--- START ---

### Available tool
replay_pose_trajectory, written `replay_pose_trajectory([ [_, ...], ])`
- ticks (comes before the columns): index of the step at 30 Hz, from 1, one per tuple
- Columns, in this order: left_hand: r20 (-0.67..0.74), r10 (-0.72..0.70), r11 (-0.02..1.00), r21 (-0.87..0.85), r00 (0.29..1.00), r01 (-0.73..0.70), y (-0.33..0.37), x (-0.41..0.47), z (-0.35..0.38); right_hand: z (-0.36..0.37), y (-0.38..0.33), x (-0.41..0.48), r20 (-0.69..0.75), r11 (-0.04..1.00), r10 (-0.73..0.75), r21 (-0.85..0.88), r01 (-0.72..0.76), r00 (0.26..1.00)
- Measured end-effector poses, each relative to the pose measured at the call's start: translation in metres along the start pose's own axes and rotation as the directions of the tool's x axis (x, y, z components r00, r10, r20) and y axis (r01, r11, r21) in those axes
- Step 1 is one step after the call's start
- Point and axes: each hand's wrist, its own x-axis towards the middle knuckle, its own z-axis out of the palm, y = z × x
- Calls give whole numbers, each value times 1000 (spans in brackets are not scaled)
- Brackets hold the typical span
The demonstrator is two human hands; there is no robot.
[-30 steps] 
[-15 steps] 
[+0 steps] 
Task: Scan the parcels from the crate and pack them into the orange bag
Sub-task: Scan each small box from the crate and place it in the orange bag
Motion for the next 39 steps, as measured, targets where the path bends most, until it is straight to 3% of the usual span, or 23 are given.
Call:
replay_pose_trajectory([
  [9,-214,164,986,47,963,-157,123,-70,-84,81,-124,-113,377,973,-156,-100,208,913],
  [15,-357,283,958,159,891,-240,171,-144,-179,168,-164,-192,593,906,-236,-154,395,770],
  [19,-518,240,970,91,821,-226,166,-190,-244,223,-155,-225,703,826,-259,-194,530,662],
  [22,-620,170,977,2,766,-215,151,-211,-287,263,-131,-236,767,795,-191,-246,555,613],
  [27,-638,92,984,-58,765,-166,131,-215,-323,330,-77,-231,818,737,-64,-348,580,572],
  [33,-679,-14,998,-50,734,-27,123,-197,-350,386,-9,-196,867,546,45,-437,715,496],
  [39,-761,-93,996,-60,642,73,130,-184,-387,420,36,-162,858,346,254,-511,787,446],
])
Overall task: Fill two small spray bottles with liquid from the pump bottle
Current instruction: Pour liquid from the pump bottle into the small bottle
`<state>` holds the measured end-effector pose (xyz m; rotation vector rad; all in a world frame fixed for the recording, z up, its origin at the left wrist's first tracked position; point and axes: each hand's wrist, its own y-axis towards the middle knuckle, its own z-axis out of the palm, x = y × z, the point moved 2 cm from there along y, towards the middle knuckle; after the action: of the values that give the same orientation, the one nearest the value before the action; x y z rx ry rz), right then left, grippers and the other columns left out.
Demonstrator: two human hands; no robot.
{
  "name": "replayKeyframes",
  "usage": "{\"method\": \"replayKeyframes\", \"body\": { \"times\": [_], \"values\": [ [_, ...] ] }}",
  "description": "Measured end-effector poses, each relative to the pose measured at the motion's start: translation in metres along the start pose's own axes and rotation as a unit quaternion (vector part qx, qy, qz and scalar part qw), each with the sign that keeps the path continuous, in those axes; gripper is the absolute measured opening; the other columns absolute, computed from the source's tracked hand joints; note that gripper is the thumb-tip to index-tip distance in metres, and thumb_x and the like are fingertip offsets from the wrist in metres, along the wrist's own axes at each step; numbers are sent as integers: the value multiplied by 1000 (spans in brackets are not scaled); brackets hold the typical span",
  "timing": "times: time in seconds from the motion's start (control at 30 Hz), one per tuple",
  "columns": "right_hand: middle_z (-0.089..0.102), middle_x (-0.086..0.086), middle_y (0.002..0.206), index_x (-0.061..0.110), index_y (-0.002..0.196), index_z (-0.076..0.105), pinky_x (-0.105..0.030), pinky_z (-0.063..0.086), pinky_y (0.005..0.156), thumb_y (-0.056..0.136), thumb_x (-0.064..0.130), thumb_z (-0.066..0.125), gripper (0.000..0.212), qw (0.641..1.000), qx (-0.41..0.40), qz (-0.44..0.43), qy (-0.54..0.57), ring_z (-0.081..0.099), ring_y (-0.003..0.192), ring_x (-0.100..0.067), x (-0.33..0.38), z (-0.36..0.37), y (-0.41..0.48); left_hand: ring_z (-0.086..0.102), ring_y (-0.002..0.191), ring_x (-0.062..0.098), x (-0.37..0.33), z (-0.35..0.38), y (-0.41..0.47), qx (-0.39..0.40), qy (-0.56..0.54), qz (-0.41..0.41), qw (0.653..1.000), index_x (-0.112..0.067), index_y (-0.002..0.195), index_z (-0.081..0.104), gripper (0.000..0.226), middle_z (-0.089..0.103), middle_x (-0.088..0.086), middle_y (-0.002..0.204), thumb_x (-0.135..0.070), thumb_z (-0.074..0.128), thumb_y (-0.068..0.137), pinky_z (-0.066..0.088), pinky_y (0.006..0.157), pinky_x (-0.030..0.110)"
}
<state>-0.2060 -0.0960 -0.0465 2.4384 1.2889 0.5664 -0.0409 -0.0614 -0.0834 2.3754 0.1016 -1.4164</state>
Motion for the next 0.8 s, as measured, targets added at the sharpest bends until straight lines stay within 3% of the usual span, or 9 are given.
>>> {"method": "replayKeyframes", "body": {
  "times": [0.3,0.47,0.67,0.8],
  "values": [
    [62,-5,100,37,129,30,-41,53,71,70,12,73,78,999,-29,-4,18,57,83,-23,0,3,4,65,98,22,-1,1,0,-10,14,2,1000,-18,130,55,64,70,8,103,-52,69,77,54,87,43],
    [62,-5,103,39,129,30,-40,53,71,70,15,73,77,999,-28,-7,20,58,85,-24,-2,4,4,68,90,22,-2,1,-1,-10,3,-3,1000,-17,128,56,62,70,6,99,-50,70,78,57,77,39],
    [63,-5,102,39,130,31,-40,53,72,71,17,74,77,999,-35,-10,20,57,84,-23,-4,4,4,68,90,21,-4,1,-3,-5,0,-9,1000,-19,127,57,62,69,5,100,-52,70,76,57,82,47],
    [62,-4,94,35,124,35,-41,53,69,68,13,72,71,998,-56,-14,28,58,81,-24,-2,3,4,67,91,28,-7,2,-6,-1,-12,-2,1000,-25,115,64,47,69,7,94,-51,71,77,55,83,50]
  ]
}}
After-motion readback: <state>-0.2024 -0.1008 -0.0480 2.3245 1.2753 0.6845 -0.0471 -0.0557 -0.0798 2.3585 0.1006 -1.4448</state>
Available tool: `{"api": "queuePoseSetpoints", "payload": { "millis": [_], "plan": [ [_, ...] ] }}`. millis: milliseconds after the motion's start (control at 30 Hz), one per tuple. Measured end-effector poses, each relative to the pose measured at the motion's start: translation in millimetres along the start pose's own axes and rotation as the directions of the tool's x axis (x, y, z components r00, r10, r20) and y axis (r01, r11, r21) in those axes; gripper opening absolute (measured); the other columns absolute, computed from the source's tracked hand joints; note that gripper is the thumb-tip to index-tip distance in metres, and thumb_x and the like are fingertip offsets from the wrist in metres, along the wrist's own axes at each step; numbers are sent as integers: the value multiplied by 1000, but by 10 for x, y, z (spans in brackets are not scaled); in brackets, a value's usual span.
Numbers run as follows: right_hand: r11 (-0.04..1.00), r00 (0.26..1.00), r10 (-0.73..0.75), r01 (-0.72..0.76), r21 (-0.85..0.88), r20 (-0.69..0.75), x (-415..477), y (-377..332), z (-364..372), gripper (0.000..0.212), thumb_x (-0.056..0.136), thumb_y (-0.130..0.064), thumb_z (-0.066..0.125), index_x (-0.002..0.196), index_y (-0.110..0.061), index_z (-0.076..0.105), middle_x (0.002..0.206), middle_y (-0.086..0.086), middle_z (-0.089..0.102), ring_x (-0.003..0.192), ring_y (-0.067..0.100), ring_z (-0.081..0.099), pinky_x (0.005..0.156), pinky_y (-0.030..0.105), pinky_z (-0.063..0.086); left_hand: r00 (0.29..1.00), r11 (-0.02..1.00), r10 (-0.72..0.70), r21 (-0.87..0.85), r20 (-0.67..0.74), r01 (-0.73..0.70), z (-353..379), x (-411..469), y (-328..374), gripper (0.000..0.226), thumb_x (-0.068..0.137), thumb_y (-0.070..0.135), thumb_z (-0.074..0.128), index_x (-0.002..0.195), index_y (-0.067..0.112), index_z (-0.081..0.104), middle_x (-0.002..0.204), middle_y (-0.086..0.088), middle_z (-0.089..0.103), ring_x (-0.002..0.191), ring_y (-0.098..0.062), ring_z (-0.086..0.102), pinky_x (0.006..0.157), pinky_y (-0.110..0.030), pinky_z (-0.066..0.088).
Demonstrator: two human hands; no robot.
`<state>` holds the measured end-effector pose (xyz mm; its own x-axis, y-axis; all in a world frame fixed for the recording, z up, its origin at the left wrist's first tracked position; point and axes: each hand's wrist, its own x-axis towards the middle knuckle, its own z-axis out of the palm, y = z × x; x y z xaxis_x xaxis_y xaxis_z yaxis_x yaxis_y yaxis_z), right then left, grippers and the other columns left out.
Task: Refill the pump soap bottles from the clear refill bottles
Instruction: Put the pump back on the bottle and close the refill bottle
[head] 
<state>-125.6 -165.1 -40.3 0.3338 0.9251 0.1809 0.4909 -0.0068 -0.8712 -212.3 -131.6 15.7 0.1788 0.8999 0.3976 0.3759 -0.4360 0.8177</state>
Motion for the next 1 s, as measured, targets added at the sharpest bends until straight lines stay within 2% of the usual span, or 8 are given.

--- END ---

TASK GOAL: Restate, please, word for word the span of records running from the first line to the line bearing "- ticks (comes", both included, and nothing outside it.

EXERCISE RESULT:
### Available tool
replay_pose_trajectory, written `replay_pose_trajectory([ [_, ...], ])`
- ticks (comes before the columns): index of the step at 30 Hz, from 1, one per tuple

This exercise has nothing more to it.